Yu, T., Koppetsch, B.S., Pagliarani, S., Johnston, S., Silverstein, N.J., Luban, J., Chappell, K., Weng, Z., and Theurkauf, W.E. (2019). The piRNA Response to Retroviral Invasion of the Koala Genome. Cell. is online today!!!
Fruit fly researcher Bill Theurkauf, our neighbor here in the Program in Molecular Medicine at UMass Medical School, along with UMass Med bioinformatics guru Zhiping Weng, has been studying the mechanisms by which piRNAs are generated in the germ cells of Drosophila. It is believed that the piRNAs are a sequence-specific defense system that protects the germ cell genome from DNA-damage caused by jumping genes like endogenous retroviruses. Similar piRNAs are found in mice and humans, and it is important to remember that 8% of the human genome is composed of retrovirus sequence.
Bill heard that there was an epidemic in Koalas caused by KoRV-A, a retrovirus that causes an immunosuppressive illness with parallels to AIDS. What caught Bill’s interest was the fact that, unlike HIV-1, KoRV-A was not only transmitted horizontally, but also vertically through the germline.

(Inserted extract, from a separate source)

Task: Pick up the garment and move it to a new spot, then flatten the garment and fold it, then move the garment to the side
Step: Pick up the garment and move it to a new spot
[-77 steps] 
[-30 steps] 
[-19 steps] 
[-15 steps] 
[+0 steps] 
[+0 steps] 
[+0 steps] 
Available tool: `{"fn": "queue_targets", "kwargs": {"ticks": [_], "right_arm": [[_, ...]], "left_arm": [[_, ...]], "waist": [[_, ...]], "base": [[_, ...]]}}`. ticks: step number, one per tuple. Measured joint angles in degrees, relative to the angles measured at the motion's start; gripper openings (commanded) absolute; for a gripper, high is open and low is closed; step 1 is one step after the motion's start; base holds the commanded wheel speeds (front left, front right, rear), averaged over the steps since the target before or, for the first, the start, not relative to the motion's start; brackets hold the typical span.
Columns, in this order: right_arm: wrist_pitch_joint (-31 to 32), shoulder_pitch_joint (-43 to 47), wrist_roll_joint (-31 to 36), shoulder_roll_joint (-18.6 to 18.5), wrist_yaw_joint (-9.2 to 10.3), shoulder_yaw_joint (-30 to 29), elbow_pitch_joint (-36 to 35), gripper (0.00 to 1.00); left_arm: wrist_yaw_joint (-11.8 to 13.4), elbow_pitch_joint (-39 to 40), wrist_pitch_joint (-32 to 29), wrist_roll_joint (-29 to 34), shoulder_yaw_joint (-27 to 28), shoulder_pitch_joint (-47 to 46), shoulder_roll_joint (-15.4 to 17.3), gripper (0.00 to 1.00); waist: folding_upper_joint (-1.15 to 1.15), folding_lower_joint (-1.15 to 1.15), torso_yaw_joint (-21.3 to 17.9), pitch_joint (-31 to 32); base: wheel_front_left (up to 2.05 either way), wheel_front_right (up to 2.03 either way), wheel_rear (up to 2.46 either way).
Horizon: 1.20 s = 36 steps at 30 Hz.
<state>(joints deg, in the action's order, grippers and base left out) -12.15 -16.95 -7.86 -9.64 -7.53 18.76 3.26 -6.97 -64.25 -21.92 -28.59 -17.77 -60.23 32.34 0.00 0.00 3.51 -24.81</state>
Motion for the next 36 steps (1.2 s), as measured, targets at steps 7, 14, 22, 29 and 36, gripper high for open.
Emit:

As described in a manuscript that was published today, Bill then teamed up with colleagues in Brisbane to determine whether the germ cells of infected Koalas generated piRNAs specific for KoRV-A. Indeed they do, though, unlike “mature” piRNAs, the piRNAs targeting KoRV-A were only + sense-stranded. This suggests that the piRNA system was acting as an antiviral system that acts directly on the KoRV-A transcripts to degrade them.

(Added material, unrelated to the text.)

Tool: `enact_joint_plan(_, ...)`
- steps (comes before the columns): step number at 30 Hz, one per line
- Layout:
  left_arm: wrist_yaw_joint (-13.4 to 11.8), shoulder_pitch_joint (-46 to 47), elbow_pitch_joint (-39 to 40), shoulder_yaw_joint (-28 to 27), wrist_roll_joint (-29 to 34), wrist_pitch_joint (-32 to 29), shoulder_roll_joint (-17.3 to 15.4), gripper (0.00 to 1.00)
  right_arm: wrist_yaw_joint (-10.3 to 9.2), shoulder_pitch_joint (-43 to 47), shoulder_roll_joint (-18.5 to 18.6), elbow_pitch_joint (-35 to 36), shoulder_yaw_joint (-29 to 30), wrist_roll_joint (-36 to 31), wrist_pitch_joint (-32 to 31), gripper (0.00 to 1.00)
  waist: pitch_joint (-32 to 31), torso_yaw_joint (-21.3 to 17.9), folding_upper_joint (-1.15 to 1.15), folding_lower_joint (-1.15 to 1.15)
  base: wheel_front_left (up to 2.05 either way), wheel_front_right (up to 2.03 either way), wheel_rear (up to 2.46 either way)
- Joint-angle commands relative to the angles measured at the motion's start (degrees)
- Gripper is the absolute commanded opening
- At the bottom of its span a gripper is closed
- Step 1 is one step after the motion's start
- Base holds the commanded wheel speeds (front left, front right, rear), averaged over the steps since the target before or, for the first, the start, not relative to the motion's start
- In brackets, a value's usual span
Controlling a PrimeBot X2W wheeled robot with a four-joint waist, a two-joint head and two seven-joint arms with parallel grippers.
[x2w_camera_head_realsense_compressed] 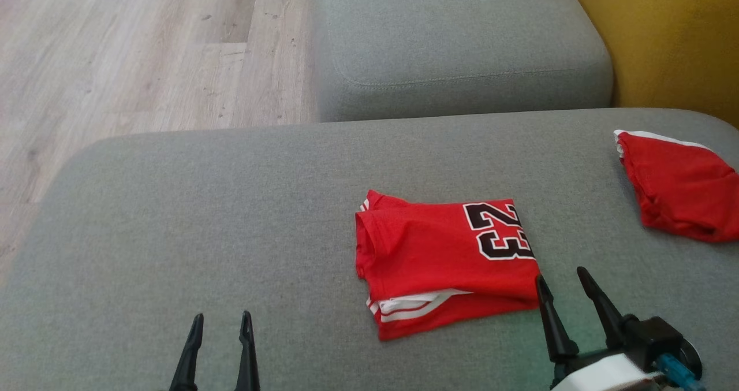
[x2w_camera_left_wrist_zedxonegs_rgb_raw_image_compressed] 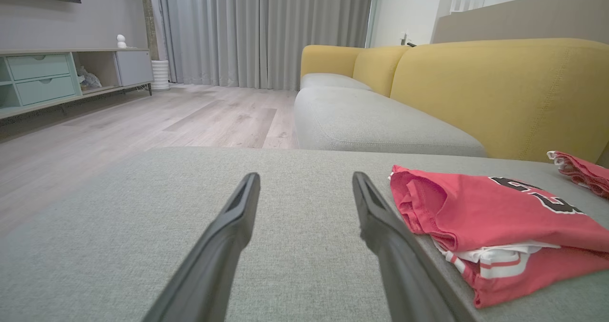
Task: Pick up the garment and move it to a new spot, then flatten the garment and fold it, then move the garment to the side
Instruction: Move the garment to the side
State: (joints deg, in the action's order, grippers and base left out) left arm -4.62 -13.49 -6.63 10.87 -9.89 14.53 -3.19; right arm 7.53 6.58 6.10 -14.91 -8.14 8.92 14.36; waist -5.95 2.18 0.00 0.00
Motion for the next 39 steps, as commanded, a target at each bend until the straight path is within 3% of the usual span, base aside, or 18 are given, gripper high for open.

Another interesting detail is that only unspliced KoRV-A transcripts were detected among the piRNAs, despite 5-fold higher levels of the spliced transcripts. This suggests that the unspliced transcript, a molecular feature typical of all retro-elements is a PAMP, or danger signal, that is recognized by our cells antiviral machinery. Similar ideas about unspliced transcripts from retroelements have been reported by the lab of Hiten Madhani regarding siRNAs in Cryptococcus, and, separately, by the Gummuluru Lab and by the Luban Lab concerning unspliced transcripts of HIV-1 in human immune cell types.
Noah Silverstein, graduate student in the Luban Lab, contributed to the piRNA manuscript by identifying and collecting mouse strains bearing endogenous retroviruses in their genome that are close cousins to KoRV-A. Like the koalas, these mice also generated +-stranded piRNAs in their germ cells.
The Theurkauf, Weng, and Luban Labs here at UMass Medical School, along with our Brisbane colleagues Johnston and Chappell, will continue working to address the many questions that remain to be answered about these piRNAs targeting retroviruses that are newly integrated into the mammalian genome.
Our paper is covered in an article in the New York Times, on the website for UMass Medical School, and on local TV in Brisbane.